TORQUE BIAS RATIO (GEAR-DRIVEN LSDs)
Torque Bias Ratio (TBR) represents the maximum distribution of torque from one side to another. Multiplying the tractive ability of the (inside) tire with less grip by the TBR will give you the total amount of grip the LSD can send to the outside tire.
For example. If the inside tire can handle 100lb-ft of torque before loosing traction, and the differential has a 3.0:1 TBR like the Truetrac; the differential can send up to 300lb-ft of torque to the outer high-traction tire.
In the 7 years that I raced an S197 Mustang professionally in the Grand-Am series and multiple other sanctioning bodies and events, driving the FR500C, FR500s, BOSS 302R, BOSS 302S, and multiple club-racing variants; I’ve tested everything from the Eaton Trutrac, Posi, Torsen T-2, T-2R, Detroit Locker, Traction-Lok, and various prototype/one-off Salisbury/clutch-type LSDs.
The concern of a gear-driven (“TOR-SEN”) LSDs lifting the inside wheel and losing forward drive really isn’t a problem in Mustangs with a Truetrac or T-2R LSD and are not poorly setup. If the inside rear tire of the Mustang is unloaded so much to cause this power-down issue with one of these differentials, then there is too much rear roll resistance from an excessively high rear roll center or overly stiff rear springs and/or swaybars. It’s not the right approach to make Mustangs turn simply by stiffening and killing rear grip. Fixing this poor setup philosophy will addresses the issue when using gear-driven LSDs on track and make the car faster and easier to drive.

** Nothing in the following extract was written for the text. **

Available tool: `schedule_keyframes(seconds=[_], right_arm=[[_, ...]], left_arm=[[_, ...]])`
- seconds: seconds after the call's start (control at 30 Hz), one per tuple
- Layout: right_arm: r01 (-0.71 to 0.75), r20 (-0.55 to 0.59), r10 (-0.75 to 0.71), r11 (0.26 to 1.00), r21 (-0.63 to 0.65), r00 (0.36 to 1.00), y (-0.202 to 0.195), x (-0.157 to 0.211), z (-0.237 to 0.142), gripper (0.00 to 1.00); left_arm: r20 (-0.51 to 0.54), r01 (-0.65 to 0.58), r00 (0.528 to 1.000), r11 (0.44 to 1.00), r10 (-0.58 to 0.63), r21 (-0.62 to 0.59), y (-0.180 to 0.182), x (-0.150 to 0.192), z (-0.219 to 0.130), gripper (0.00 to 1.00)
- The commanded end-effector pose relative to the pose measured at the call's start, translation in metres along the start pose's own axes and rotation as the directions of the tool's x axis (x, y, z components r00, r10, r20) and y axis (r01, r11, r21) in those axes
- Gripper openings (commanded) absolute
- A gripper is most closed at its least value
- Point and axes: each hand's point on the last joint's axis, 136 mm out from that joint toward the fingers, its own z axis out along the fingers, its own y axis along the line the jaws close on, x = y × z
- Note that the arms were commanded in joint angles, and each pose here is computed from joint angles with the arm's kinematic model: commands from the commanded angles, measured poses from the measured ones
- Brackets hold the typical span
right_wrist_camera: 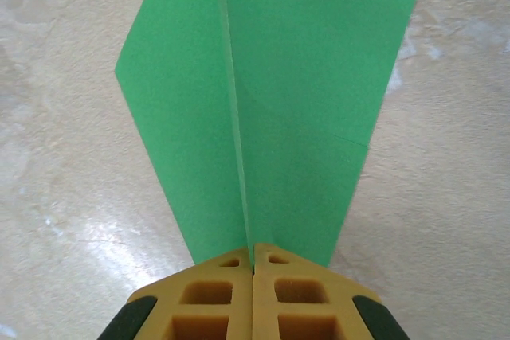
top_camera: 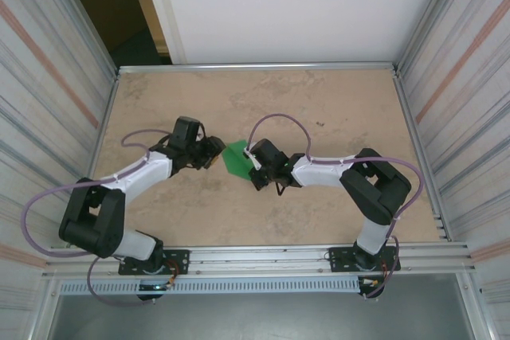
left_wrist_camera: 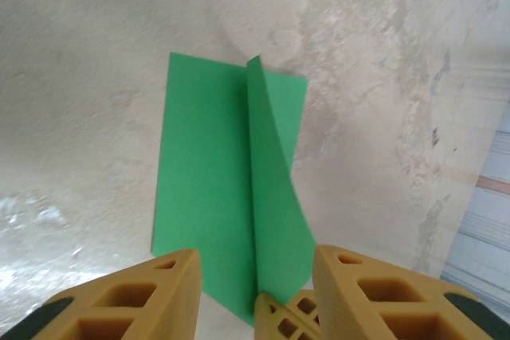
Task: Fold a paper plane with a square sheet of paper (pick it up from the middle)
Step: Fourth fold the wing at the center of the table.
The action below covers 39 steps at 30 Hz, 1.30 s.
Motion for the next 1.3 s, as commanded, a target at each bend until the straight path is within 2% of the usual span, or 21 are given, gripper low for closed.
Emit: schedule_keyframes(seconds=[0.0, 0.13, 0.37, 0.67, 1.0, 1.27], right_arm=[[-0.032, -0.029, 0.029, 0.996, -0.088, 0.999, 0.008, 0.001, 0.0, 0.03], [-0.102, -0.049, 0.095, 0.978, -0.18, 0.994, 0.011, -0.002, -0.005, 0.02], [-0.182, -0.098, 0.16, 0.942, -0.281, 0.982, 0.015, -0.002, -0.009, 0.01], [-0.203, -0.155, 0.164, 0.936, -0.287, 0.974, 0.016, 0.004, -0.005, 0.01], [-0.22, -0.2, 0.164, 0.927, -0.304, 0.966, 0.021, 0.008, -0.001, 0.01], [-0.247, -0.227, 0.18, 0.915, -0.318, 0.957, 0.024, 0.01, 0.003, 0.01]], left_arm=[[-0.031, -0.026, 0.999, 0.999, 0.026, 0.031, 0.007, 0.011, 0.006, 0.39], [-0.073, -0.036, 0.996, 0.997, 0.041, 0.068, 0.01, 0.025, 0.016, 0.32], [-0.127, -0.108, 0.984, 0.989, 0.121, 0.103, 0.0, 0.043, 0.032, 0.29], [-0.183, -0.121, 0.975, 0.992, 0.123, 0.023, 0.014, 0.055, 0.051, 0.2], [-0.211, -0.122, 0.972, 0.99, 0.105, -0.066, 0.032, 0.059, 0.055, 0.18], [-0.22, -0.123, 0.97, 0.989, 0.102, -0.085, 0.04, 0.062, 0.057, 0.14]])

Jack Roush Jr. and I finished 3rd overall and won the SSGT2 class in the 2011 Tire Rack One Lap Of America event driving brand new, 540 HP 2012 Roush Stage 3 Mustangs equipped with the Eaton Trutrac LSD. The LSD performed flawlessly over the course of a grueling week and 10+ track events on 285-width tires.
29 comments
Hey I’ve been there! When I was in college I participated in SAE super mileage, and the competition was held at the Eaton facility. We drove on that oval in something that is best described as a powered soapbox derby car. That oval is not only banked, but it has a pretty serious downhill out of turn 4 before climbing back up the straight.

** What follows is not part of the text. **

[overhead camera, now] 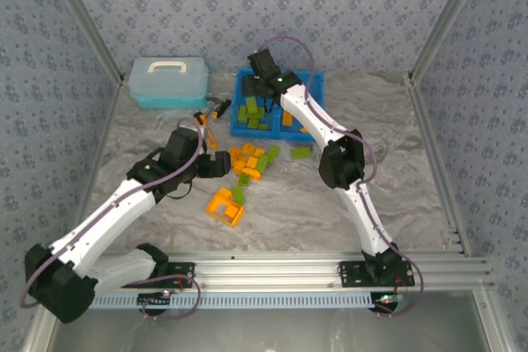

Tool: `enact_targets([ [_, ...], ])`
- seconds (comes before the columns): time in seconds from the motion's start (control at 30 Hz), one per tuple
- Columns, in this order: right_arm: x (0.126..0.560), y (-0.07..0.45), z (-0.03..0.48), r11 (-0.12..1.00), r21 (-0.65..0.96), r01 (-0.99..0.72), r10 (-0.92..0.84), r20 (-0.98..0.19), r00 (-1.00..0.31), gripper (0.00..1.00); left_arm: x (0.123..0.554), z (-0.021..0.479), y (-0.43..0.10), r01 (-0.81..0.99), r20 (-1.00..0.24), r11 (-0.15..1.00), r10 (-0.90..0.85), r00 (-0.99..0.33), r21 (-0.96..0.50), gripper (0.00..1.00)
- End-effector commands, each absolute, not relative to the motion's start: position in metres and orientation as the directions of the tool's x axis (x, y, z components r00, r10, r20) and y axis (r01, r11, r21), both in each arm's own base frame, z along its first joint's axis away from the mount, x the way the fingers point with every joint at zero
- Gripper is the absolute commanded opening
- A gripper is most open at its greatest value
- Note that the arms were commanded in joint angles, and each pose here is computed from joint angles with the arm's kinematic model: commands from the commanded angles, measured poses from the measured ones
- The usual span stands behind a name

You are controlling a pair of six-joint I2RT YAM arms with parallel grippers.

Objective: Sort the legos into containers by color

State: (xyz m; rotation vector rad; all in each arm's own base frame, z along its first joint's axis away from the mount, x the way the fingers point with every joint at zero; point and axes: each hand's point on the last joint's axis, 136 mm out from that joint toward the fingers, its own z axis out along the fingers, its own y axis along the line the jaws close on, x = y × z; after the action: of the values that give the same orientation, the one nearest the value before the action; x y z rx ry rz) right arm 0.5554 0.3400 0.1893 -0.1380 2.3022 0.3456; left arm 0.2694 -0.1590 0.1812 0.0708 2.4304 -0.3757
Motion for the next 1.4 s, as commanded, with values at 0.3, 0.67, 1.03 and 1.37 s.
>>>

I am also envious of the condition of the underside of that car. Here in PA that car could just look at a snowflake and be in worse shape.

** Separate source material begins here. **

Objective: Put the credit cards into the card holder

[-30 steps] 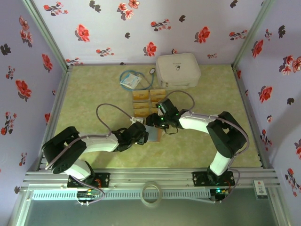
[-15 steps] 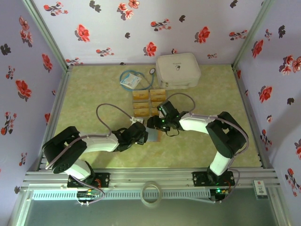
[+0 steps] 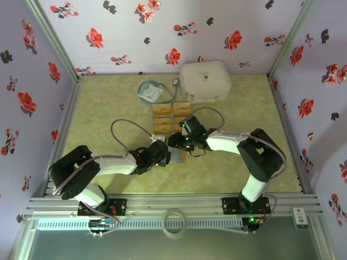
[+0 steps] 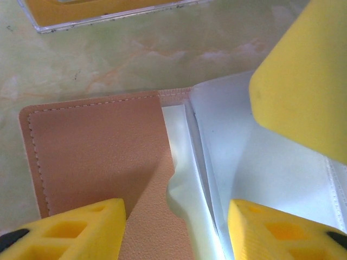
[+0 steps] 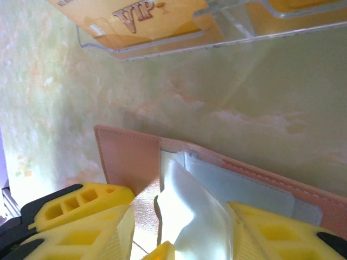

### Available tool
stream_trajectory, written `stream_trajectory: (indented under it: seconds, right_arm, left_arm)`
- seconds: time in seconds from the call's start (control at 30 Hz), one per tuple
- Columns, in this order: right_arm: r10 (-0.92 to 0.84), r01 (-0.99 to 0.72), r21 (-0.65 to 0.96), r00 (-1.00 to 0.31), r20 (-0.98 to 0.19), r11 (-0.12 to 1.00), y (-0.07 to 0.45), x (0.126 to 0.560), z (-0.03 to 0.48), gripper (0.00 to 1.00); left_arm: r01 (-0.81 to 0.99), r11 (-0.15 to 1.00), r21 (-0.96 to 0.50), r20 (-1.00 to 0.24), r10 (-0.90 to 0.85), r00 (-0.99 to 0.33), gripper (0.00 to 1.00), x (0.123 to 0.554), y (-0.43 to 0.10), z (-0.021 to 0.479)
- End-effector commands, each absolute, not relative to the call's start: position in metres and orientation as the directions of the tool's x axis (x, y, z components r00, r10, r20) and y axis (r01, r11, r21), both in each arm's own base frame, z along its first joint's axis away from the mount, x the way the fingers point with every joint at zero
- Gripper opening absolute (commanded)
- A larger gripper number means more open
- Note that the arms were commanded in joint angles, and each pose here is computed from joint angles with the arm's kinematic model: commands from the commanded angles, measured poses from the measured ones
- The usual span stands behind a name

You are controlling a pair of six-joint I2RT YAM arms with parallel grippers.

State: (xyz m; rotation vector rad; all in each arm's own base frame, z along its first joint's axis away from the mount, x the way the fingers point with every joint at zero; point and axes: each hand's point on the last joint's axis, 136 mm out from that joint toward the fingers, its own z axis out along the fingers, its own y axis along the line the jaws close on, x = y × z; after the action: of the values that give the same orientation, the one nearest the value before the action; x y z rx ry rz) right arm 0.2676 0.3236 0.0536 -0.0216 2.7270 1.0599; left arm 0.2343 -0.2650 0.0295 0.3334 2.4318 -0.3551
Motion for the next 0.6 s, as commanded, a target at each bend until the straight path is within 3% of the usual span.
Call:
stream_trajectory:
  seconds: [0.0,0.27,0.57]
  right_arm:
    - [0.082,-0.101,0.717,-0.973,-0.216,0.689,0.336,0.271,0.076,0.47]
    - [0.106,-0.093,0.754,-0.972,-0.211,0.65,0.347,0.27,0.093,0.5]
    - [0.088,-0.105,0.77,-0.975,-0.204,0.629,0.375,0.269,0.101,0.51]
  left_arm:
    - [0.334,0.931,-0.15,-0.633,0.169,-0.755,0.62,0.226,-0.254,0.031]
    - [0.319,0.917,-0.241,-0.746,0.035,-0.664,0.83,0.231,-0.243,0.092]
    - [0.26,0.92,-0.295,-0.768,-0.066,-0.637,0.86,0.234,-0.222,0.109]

(BTW, there is a typo on pg6, it’s supposed to read bang for your buck, not bang for your bug.)
Very cool! ..and thanks for the catch.
the early 1960’s Volkswagen Beetle were equipped with gleason differentials in the transaxles …we had a 1963 beetle with a rag top sun roof ..it belonged to my aunt who had the factory service manual break down on the transaxle ..and it was a gleason ..they originally were developed for the 4 wheel drive tow trucks that pull big air planes around on the air strips for traction in ice or snow ..the ones they offer for cars and pickups are only good for about 400 whp ..but it’s good to know they came in the 240-260-280z cars
Wow didn’t know that!
I have 2 engineering degrees and helical gear LSDs remain 80% magic to me. The exploded view helps: basically the diff casing turns the satellite gears, which turn the axle shafts, but if the axles try to turn the satellite gears they struggle to…or something.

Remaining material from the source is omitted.